Public Health Available online 25 May 2021 In Press, Journal Pre-proof

Author(s): 

Gnanapragasam SN, Hodson A, Smith LE, Greenberg N, Rubin GJ, Wessely S

Publication type: 

Article

Abstract: 

Abstract Objectives Concerns have been raised about the quantity and quality of research conducted during the COVID-19 pandemic, particularly related to the mental health and wellbeing of healthcare workers (HCWs). To understand the volume, source, methodological rigor and degree of overlap in COVID-19 studies conducted amongst HCWs in the United Kingdom (UK).
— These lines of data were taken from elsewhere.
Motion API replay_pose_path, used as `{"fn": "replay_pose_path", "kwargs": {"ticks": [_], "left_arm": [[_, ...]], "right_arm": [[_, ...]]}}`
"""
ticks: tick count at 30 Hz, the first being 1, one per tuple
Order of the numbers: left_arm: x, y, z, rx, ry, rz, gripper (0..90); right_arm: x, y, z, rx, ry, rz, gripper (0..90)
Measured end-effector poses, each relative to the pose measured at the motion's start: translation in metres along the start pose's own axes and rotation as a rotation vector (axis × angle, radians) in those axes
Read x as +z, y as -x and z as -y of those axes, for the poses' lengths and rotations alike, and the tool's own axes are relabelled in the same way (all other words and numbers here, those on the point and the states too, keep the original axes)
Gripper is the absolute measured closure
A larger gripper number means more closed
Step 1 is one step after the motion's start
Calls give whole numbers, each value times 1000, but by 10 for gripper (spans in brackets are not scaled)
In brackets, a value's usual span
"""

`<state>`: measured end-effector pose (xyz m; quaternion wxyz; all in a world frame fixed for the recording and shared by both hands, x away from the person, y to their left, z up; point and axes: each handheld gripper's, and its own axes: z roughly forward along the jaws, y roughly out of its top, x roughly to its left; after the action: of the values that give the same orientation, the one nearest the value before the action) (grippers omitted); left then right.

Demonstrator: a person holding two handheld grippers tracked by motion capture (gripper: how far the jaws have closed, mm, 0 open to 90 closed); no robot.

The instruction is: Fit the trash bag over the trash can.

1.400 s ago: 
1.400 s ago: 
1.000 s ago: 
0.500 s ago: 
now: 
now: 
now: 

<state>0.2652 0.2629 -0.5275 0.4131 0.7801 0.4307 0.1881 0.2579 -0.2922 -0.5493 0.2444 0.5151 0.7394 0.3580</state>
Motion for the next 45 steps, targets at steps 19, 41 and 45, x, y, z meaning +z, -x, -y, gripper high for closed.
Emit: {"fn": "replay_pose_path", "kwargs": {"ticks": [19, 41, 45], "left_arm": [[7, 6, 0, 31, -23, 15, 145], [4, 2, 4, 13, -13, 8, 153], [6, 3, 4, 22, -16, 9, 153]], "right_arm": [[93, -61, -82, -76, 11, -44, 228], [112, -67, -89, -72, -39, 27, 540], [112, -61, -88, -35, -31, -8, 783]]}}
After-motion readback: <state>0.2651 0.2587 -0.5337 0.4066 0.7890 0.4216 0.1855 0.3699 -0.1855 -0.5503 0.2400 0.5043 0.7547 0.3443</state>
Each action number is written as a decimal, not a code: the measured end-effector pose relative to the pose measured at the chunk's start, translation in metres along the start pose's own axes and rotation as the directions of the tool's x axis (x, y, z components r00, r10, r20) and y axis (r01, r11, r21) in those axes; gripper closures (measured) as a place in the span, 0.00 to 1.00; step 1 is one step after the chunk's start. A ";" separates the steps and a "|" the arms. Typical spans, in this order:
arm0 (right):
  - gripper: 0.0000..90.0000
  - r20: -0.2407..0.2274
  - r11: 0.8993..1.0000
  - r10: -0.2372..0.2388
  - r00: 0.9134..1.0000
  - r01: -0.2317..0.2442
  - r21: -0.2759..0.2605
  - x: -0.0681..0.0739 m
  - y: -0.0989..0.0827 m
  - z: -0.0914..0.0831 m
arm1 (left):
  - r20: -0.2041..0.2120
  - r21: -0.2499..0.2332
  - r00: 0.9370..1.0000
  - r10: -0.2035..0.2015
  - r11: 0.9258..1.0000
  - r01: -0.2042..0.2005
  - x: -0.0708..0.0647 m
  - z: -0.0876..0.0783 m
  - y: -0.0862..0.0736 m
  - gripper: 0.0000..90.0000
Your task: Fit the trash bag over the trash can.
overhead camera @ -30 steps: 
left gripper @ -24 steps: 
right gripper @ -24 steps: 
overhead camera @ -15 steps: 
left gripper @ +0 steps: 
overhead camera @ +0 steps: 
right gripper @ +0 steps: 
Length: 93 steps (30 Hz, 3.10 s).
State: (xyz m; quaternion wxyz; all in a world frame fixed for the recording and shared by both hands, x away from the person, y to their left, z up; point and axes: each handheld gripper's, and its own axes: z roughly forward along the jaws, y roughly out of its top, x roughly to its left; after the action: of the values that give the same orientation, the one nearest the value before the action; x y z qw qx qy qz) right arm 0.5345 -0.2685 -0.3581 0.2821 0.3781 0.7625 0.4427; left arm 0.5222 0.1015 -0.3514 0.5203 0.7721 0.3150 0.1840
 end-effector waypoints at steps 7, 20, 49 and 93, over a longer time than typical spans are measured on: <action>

Study Design Mixed methods approach, literature review and audit. Methods First, a literature review of published research studies and second, an audit of studies HCWs have been invited to complete. For the literature review, we searched Medline, PsycINFO and Nexis, webpages of three medical organisations (Royal Society of Medicine, Royal College of Nursing and British Medical Association), and the YouGov website. For the audit, a non-random purposive sample of six HCWs from different London NHS Trusts reviewed email, WhatsApp and SMS messages they received for study invitations. Results The literature review identified 27 studies; the audit identified 70 study invitations. Studies identified by the literature review were largely of poor methodological rigor: only eight studies (30%) provided response rate, one study (4%) reported having ethical approval and one study (4%) reported funding details. There was substantial overlap in the topics measured. In the audit, volunteers received a median of 12 invitations. The largest number of study invitations were for national surveys (n = 23), followed by local surveys (n = 16) and research surveys (n = 8). Conclusion HCWs have been asked to complete numerous surveys which frequently have methodological shortcomings and overlapping aims. Many studies do not follow scientific good-practice and generate questionable, non-generalisable results.